» **WHAT YOU WILL DO**
A bare number is required: the count of lines in the material below that hold the word "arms".

GIVEN DATA below:

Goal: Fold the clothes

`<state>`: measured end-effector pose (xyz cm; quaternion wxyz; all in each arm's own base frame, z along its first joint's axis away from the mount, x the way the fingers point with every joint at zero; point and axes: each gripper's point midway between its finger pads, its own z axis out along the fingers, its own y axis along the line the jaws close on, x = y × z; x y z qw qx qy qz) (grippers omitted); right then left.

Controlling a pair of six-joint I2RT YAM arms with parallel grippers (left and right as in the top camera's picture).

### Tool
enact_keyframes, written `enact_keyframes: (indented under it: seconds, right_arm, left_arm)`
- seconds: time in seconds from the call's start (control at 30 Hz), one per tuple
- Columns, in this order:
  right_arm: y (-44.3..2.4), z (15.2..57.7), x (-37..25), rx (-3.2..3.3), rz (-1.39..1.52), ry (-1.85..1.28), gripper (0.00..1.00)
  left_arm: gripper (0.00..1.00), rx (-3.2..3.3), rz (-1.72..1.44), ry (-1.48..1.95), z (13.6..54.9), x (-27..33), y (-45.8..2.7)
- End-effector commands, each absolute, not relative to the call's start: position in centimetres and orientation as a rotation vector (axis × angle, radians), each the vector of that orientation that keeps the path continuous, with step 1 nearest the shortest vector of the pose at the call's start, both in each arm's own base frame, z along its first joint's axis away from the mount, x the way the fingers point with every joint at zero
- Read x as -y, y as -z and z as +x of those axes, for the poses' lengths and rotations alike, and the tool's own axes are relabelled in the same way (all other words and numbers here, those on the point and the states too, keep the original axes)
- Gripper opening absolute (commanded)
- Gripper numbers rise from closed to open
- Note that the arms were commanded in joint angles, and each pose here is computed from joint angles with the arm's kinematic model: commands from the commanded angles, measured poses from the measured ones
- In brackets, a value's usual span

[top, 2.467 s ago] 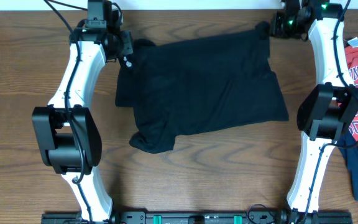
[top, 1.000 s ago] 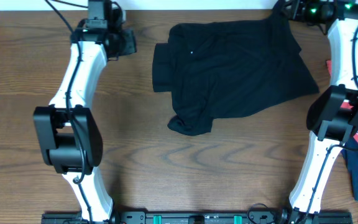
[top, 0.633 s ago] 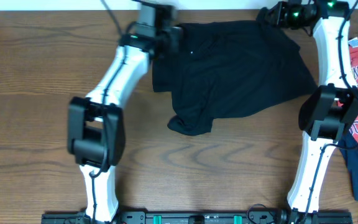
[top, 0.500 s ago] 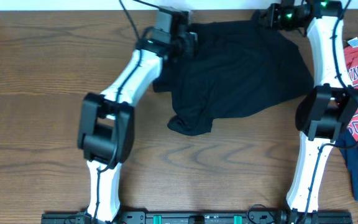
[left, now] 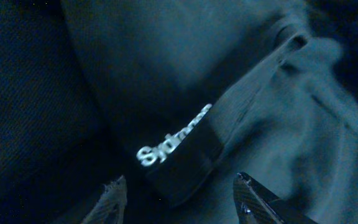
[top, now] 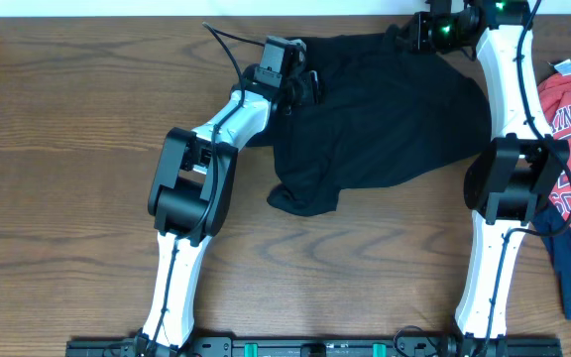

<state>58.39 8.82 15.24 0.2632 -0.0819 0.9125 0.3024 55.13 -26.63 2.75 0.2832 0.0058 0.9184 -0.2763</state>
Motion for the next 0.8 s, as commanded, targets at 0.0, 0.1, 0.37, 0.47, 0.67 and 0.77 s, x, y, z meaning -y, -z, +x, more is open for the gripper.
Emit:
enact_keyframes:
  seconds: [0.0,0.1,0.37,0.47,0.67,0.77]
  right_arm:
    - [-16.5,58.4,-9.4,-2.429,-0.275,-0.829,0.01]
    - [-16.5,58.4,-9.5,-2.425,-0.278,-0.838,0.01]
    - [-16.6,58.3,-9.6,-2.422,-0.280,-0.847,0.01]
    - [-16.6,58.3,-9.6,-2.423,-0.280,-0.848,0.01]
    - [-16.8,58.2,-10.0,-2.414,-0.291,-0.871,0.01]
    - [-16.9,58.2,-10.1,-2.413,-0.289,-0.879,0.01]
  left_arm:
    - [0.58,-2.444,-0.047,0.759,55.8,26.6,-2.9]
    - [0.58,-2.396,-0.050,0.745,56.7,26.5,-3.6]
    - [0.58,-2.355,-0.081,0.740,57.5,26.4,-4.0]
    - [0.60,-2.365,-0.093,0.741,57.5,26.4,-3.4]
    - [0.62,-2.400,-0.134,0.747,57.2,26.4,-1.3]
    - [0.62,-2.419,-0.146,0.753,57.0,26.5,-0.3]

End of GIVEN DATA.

» **EXERCISE ANSWER**
2